ABC’s revival of “Bye Bye Birdie” arrives Sunday with its swooning teens, crinolines, bobby socks and modest pleasures largely intact.

So thin are those pleasures, though, that an attempt to prolong them here fails--despite sizzling work by Vanessa Williams in a key role--and they end well before the show does. Nor is it helpful that “Birdie” dispenses with most of its highest-octane, more-tuneful numbers fairly early, leaving yawns for last.

Because of its bow to youthful verve, “Birdie” since its inception has been to high school senior plays what Neil Simon has been to dinner theater. First came the Broadway musical in 1960, then the theatrical movie in 1963, then the Broadway revival in 1991, and now this TV “Birdie.” It boasts five more songs (from original composer and lyricist Charles Strouse and Lee Adams) and 19 more minutes, excluding commercials, than were contained in the movie, which was nothing much to sing about.

Advertisement

Even with some updating of lyrics and an integrated cast--you get blacks, Asians and even one Hasidic Jew--veteran stage director Gene Saks can’t blow away all the must from “Birdie.”

Set in Split Level, U.S.A., the foamy story finds a gyrating, Elvis-like teen idol named Conrad Birdie (Marc Kudisch)--so magnetic that his groupies nearly faint even when he belches--visiting an All-American small town in a publicity stunt that has the star-struck locals in a frenzy. Also present are Birdie’s manager, Albert (Jason Alexander), Albert’s assistant and girlfriend, Rosie (Williams), and Albert’s pestering mother (Tyne Daly).
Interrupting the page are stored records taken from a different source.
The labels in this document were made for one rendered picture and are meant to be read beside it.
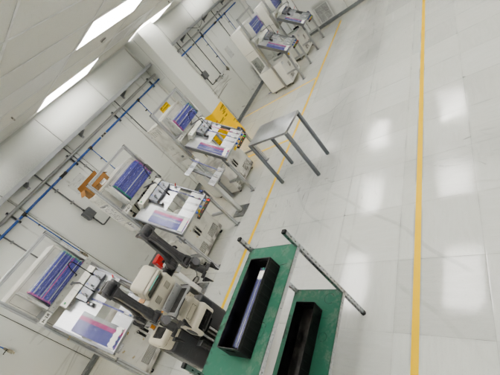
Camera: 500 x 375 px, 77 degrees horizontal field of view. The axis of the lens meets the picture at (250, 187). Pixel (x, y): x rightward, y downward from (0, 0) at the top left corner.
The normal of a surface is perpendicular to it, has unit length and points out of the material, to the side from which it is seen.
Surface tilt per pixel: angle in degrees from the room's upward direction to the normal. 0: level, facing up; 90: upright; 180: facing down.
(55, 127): 90
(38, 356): 90
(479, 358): 0
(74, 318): 47
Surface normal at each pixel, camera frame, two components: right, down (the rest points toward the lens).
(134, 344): 0.70, -0.23
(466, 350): -0.63, -0.65
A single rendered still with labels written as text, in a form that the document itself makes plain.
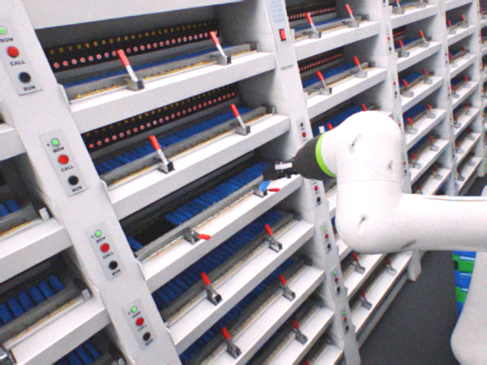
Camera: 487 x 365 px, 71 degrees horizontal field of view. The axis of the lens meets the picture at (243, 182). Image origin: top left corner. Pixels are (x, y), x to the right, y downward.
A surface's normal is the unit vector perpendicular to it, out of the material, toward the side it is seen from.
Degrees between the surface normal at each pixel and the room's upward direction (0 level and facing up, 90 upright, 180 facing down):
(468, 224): 69
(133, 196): 106
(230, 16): 90
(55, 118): 90
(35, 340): 16
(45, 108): 90
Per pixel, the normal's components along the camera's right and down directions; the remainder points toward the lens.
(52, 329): -0.07, -0.86
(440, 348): -0.27, -0.91
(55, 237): 0.72, 0.30
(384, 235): 0.03, 0.31
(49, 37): 0.68, 0.06
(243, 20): -0.69, 0.41
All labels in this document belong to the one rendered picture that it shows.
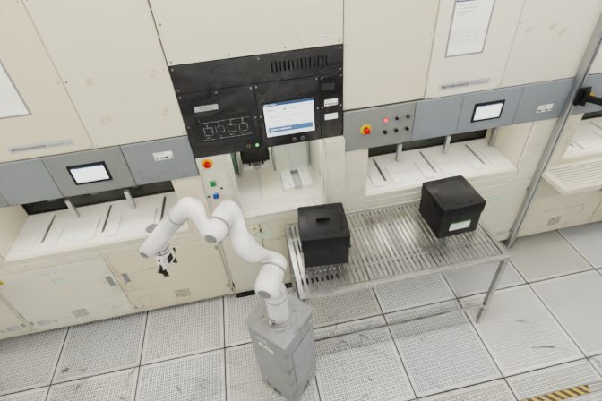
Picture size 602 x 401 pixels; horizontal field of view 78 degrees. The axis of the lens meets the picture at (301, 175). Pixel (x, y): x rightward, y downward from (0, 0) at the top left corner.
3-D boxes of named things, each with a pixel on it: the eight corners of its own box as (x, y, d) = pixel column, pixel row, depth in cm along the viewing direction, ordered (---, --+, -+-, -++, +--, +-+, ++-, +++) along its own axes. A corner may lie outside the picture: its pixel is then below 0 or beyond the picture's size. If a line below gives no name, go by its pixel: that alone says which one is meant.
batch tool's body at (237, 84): (236, 303, 298) (167, 71, 176) (231, 220, 371) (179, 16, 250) (343, 282, 307) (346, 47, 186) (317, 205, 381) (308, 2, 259)
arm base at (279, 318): (282, 337, 194) (279, 319, 182) (254, 319, 203) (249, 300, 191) (303, 310, 206) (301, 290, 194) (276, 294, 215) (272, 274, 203)
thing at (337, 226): (301, 253, 218) (300, 238, 209) (297, 217, 241) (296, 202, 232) (351, 247, 219) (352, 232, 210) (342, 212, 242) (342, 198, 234)
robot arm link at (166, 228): (174, 239, 164) (149, 263, 182) (191, 214, 176) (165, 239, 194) (157, 227, 161) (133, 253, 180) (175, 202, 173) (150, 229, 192)
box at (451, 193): (436, 239, 239) (443, 211, 223) (417, 209, 261) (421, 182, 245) (477, 230, 242) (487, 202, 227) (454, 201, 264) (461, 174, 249)
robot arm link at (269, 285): (289, 287, 196) (286, 259, 181) (279, 319, 182) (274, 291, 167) (268, 283, 199) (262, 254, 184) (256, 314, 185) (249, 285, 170)
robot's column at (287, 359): (295, 408, 236) (284, 349, 189) (261, 382, 249) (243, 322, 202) (318, 370, 254) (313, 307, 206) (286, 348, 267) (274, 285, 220)
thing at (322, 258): (300, 234, 249) (298, 216, 239) (340, 229, 250) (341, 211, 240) (304, 268, 228) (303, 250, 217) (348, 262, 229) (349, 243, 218)
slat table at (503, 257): (306, 362, 258) (300, 299, 211) (292, 289, 305) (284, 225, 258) (480, 323, 272) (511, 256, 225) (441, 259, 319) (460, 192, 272)
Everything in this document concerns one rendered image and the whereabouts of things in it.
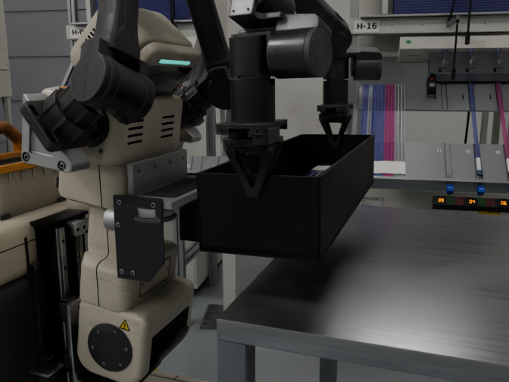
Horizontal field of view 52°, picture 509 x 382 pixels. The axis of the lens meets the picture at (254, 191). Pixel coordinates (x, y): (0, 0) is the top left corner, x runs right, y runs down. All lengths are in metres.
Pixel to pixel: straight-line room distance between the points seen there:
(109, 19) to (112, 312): 0.56
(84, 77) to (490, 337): 0.64
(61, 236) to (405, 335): 0.78
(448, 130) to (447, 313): 4.40
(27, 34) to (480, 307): 5.67
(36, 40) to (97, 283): 5.07
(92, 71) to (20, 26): 5.35
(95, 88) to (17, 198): 0.51
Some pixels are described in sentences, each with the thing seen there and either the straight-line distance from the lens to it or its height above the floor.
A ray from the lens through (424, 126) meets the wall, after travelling 5.07.
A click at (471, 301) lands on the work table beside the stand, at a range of 0.79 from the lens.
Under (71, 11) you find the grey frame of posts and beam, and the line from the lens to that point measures 3.03.
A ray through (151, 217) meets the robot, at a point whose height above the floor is 0.86.
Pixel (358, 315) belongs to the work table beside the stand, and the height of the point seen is 0.80.
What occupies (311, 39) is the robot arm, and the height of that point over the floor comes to 1.14.
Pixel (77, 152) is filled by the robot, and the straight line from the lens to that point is 0.91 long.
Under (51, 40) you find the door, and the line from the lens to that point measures 5.95.
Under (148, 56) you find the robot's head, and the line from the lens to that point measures 0.95.
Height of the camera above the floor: 1.10
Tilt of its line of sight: 12 degrees down
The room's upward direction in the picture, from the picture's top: straight up
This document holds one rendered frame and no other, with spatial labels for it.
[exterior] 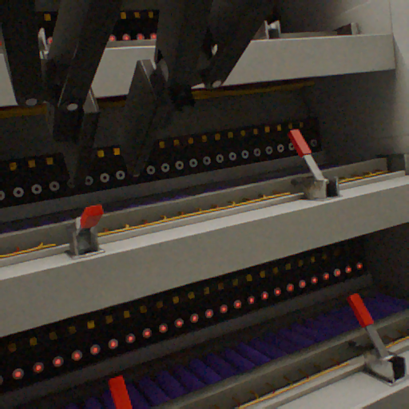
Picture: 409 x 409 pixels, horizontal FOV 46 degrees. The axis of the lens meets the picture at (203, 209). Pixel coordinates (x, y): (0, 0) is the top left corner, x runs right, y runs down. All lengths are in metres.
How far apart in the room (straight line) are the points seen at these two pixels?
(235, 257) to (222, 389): 0.13
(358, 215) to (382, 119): 0.21
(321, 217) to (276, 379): 0.17
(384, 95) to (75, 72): 0.56
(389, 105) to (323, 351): 0.34
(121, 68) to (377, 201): 0.31
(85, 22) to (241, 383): 0.40
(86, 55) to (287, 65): 0.41
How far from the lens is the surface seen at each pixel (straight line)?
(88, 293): 0.42
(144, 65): 0.26
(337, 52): 0.64
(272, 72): 0.58
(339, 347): 0.57
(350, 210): 0.54
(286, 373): 0.54
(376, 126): 0.73
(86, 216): 0.37
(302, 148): 0.56
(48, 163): 0.60
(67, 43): 0.21
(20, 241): 0.47
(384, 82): 0.72
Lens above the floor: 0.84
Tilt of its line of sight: 11 degrees up
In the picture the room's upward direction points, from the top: 17 degrees counter-clockwise
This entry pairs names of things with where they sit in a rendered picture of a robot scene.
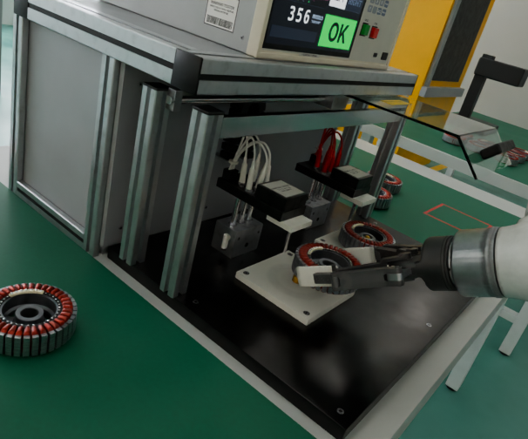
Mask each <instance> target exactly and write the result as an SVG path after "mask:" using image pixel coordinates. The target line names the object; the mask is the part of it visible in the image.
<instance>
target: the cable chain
mask: <svg viewBox="0 0 528 439"><path fill-rule="evenodd" d="M230 106H231V107H232V108H229V113H228V114H247V113H265V112H264V111H265V110H266V103H238V104H230ZM241 139H242V137H238V138H224V139H223V140H225V141H226V142H222V145H221V148H222V149H224V150H221V151H220V152H216V154H215V157H216V158H218V159H220V160H222V161H224V162H226V163H228V161H229V159H234V156H235V154H236V152H237V150H238V148H239V145H240V142H241ZM253 150H254V146H253V145H252V146H250V147H249V148H247V159H252V158H253V157H254V152H252V151H253Z"/></svg>
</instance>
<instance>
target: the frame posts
mask: <svg viewBox="0 0 528 439"><path fill-rule="evenodd" d="M168 89H169V86H167V85H165V84H162V83H160V82H143V90H142V96H141V102H140V108H139V121H138V127H137V133H136V139H135V146H134V153H133V159H132V170H131V177H130V184H129V190H128V196H127V202H126V209H125V221H124V227H123V233H122V240H121V247H120V253H119V258H120V259H121V260H126V263H127V264H128V265H129V266H132V265H135V264H136V260H137V261H138V262H139V263H140V262H143V261H145V258H146V249H147V243H148V238H149V232H150V226H151V221H152V211H153V206H154V200H155V195H156V190H157V184H158V179H159V169H160V163H161V158H162V152H163V147H164V142H165V136H166V127H167V121H168V116H169V111H170V110H168V109H166V97H167V94H168ZM224 115H225V112H223V111H221V110H219V109H217V108H215V107H212V106H211V105H193V111H192V116H191V121H190V125H189V131H188V135H187V141H186V149H185V154H184V158H183V164H182V168H181V174H180V178H179V187H178V191H177V197H176V201H175V207H174V211H173V220H172V225H171V230H170V234H169V240H168V244H167V249H166V258H165V263H164V267H163V273H162V277H161V282H160V287H159V289H160V290H162V291H163V292H165V291H168V292H167V295H168V296H170V297H171V298H175V297H177V296H178V293H180V294H185V293H186V290H187V286H188V281H189V277H190V273H191V269H192V264H193V257H194V253H195V248H196V245H197V240H198V236H199V231H200V224H201V220H202V215H203V212H204V207H205V203H206V196H207V191H208V187H209V183H210V178H211V174H212V170H213V162H214V158H215V154H216V150H217V145H218V141H219V137H220V129H221V125H222V121H223V117H224ZM405 122H406V118H403V117H400V116H399V117H398V120H397V121H396V122H388V123H387V125H386V128H385V131H384V133H383V136H382V140H381V143H380V145H379V147H378V150H377V153H376V157H375V159H374V162H373V165H372V167H371V170H370V173H369V174H371V175H373V179H372V180H371V183H370V185H371V187H370V189H369V193H368V194H369V195H371V196H373V197H375V198H376V201H377V198H378V195H379V192H380V191H381V188H382V184H383V181H384V179H385V177H386V174H387V171H388V169H389V165H390V162H391V160H392V158H393V155H394V152H395V150H396V146H397V144H398V141H399V138H400V136H401V134H402V131H403V128H404V125H405ZM361 128H362V125H353V126H344V130H343V133H342V157H341V161H340V165H339V166H341V165H349V162H350V160H351V157H352V154H353V151H354V149H355V144H356V141H357V139H358V136H359V133H360V130H361ZM339 193H340V192H338V191H336V190H335V189H333V188H331V187H329V186H326V187H325V190H324V193H323V195H322V197H323V198H325V199H326V198H328V200H330V201H334V200H337V199H338V196H339ZM375 204H376V202H374V203H371V204H369V205H366V206H363V207H360V206H358V207H357V209H356V212H355V214H357V215H361V216H362V217H363V218H364V219H367V218H368V217H371V214H372V212H373V209H374V207H375Z"/></svg>
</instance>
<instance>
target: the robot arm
mask: <svg viewBox="0 0 528 439"><path fill-rule="evenodd" d="M342 250H346V251H347V252H348V253H351V254H352V255H354V256H355V257H356V258H357V259H358V260H359V261H360V262H361V263H362V265H357V266H352V267H342V268H338V267H337V266H336V265H335V264H332V265H331V266H312V267H297V268H296V272H297V277H298V282H299V286H300V287H332V289H333V291H341V290H350V289H360V288H370V287H401V286H404V282H405V281H406V282H407V281H413V280H415V279H416V278H418V277H419V278H421V279H423V281H424V282H425V285H426V286H427V288H429V289H430V290H432V291H458V292H459V293H460V294H461V295H462V296H464V297H496V298H514V299H519V300H523V301H528V203H527V207H526V210H525V216H524V217H523V218H521V219H519V220H518V222H517V224H515V225H511V226H501V227H498V226H492V227H488V228H475V229H462V230H459V231H457V232H456V234H455V235H454V236H453V235H447V236H432V237H429V238H428V239H426V240H425V242H424V243H423V244H422V245H402V244H388V243H387V244H385V245H383V247H375V250H374V248H373V247H351V248H343V249H342ZM387 265H389V266H388V267H387Z"/></svg>
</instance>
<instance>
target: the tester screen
mask: <svg viewBox="0 0 528 439"><path fill-rule="evenodd" d="M329 3H330V0H275V1H274V7H273V12H272V16H271V19H270V24H269V27H268V31H267V38H266V42H265V43H270V44H283V45H289V46H296V47H302V48H309V49H317V50H323V51H335V52H342V53H349V50H342V49H335V48H329V47H322V46H317V45H318V42H319V39H320V35H321V32H322V26H323V24H324V20H325V16H326V14H329V15H334V16H338V17H344V18H347V19H351V20H355V21H357V22H358V19H359V16H360V14H361V11H362V9H361V11H360V14H358V13H355V12H352V11H348V10H343V9H339V8H336V7H332V6H329ZM290 4H293V5H297V6H301V7H304V8H308V9H311V10H312V14H311V18H310V21H309V24H308V26H307V25H302V24H294V23H290V22H286V19H287V15H288V9H289V5H290ZM272 24H274V25H280V26H285V27H289V28H295V29H299V30H308V31H313V32H317V35H316V39H315V42H314V43H311V42H305V41H299V40H294V39H287V38H281V37H270V36H269V34H270V31H271V27H272Z"/></svg>
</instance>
The score has enough juice to overcome the show’s more troublesome characters and their antique attitudes. More problematic is some of the casting. If the movie’s Ann-Margret was too much the breathy, voluptuous dish as a local teen selected to receive “one last kiss” from Conrad before his induction into the Army, Chynna Phillips is so pastel and lacking in presence that she’s barely noticeable. And missing in George Wendt is the showy energy that the late Paul Lynde gave the lucky girl’s bewildered dad in both the movie and the original stage play.

Alexander is all right as Albert, despite his work opposite Williams making for one of the more exotic TV pairings of the season. Especially since Williams is so stunning and such a commanding, human hot-button as Rosie--to say nothing of her dynamic voice--that when she’s on camera the TV picture seems to tilt her way.

If Conrad gave her one last kiss, he’d be the one swooning.

* “Bye Bye Birdie” airs at 8 p.m. Sunday on ABC (Channels 7, 3).